◆ Source material ◆

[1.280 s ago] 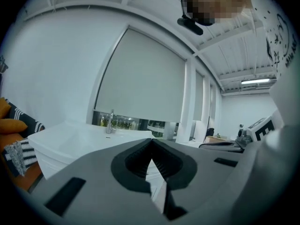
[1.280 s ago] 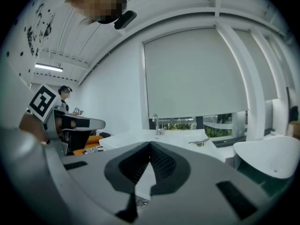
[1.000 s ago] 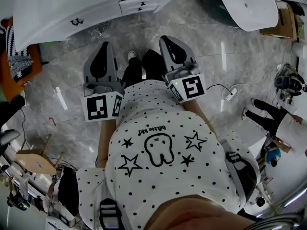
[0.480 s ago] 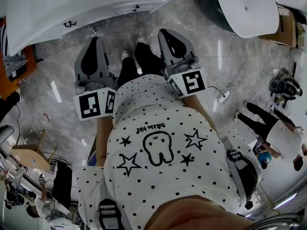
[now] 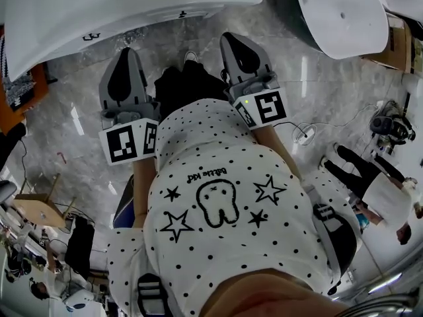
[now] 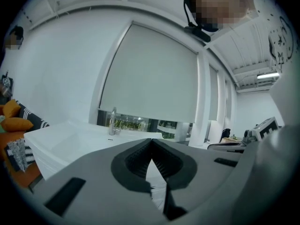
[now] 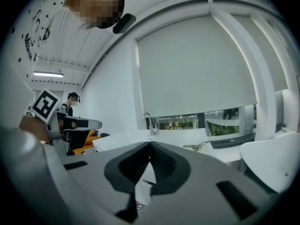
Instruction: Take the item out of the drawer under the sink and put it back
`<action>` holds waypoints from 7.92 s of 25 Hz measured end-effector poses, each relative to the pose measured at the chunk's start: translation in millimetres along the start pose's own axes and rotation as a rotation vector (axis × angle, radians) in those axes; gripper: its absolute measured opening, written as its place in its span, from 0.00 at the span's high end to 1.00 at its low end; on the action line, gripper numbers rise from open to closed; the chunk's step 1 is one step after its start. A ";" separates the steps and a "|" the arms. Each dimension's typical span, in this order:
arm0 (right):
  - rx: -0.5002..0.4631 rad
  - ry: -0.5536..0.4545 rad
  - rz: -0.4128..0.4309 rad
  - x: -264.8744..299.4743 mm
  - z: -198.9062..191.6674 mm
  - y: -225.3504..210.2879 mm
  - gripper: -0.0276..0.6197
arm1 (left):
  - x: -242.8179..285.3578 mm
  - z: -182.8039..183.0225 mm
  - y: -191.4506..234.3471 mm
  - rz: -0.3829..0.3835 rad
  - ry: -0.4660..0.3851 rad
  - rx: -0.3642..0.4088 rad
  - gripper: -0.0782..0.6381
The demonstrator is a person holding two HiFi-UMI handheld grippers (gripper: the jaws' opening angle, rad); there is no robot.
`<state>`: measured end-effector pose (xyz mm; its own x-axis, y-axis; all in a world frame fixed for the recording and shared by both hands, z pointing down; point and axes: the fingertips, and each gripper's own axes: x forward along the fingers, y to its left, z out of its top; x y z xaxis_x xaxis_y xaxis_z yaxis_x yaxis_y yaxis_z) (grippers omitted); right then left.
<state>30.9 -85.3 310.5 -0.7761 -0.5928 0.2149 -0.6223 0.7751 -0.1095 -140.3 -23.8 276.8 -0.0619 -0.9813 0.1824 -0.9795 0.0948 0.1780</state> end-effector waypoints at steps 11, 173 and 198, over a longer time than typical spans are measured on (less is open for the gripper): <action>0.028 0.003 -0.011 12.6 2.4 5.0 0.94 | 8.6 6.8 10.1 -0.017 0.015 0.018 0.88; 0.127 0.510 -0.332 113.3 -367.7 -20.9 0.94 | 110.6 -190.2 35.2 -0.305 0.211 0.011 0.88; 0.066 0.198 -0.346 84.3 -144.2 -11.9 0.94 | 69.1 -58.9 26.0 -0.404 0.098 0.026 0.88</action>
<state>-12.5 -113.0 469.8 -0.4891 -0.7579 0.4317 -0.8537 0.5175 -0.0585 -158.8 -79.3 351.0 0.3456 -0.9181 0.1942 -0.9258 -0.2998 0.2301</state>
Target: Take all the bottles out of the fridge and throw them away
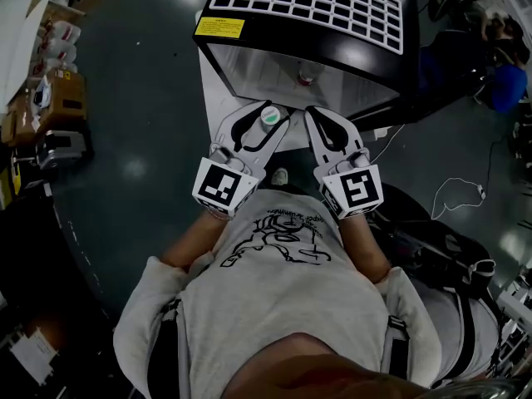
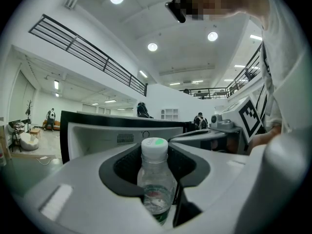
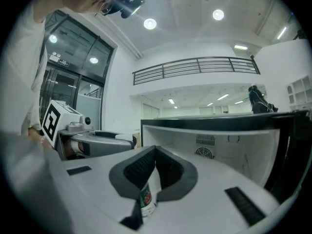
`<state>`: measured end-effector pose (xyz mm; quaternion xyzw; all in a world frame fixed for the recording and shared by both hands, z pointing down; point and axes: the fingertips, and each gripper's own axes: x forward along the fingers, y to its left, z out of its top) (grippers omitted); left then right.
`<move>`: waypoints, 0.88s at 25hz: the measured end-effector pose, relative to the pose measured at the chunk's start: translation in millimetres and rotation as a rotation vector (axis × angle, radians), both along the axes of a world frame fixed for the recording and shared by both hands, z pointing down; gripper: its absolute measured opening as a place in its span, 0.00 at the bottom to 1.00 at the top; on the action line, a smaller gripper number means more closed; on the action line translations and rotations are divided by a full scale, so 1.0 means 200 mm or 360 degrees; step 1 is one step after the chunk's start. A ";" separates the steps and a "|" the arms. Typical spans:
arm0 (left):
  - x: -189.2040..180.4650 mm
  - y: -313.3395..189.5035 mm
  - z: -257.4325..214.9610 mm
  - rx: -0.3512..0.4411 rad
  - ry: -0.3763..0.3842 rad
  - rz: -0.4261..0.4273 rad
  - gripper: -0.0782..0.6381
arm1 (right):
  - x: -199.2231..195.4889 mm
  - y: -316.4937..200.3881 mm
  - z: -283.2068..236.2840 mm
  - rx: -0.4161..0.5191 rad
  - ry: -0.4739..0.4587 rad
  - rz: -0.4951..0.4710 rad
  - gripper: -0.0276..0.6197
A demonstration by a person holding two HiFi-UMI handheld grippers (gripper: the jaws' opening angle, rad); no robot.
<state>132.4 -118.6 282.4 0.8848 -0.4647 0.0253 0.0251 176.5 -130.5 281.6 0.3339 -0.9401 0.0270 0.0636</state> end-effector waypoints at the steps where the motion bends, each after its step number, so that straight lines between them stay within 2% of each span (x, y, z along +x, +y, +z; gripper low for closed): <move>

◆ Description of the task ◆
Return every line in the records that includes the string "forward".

◆ Solution below ◆
`<state>`: measured end-effector pose (xyz mm; its own x-axis, y-axis; all in a world frame fixed for the recording and shared by both hands, z pointing down; point and axes: the fingertips, and each gripper's own axes: x forward along the fingers, y to its left, z out of its top; x y z xaxis_x xaxis_y xaxis_z yaxis_x yaxis_y yaxis_z) (grippers omitted); right then left.
`<state>`: measured end-effector pose (xyz mm; quaternion xyzw; all in a world frame fixed for the recording and shared by both hands, z pointing down; point and axes: the fingertips, and each gripper's own axes: x forward along the fingers, y to its left, z out of its top) (grippers omitted); left then right.

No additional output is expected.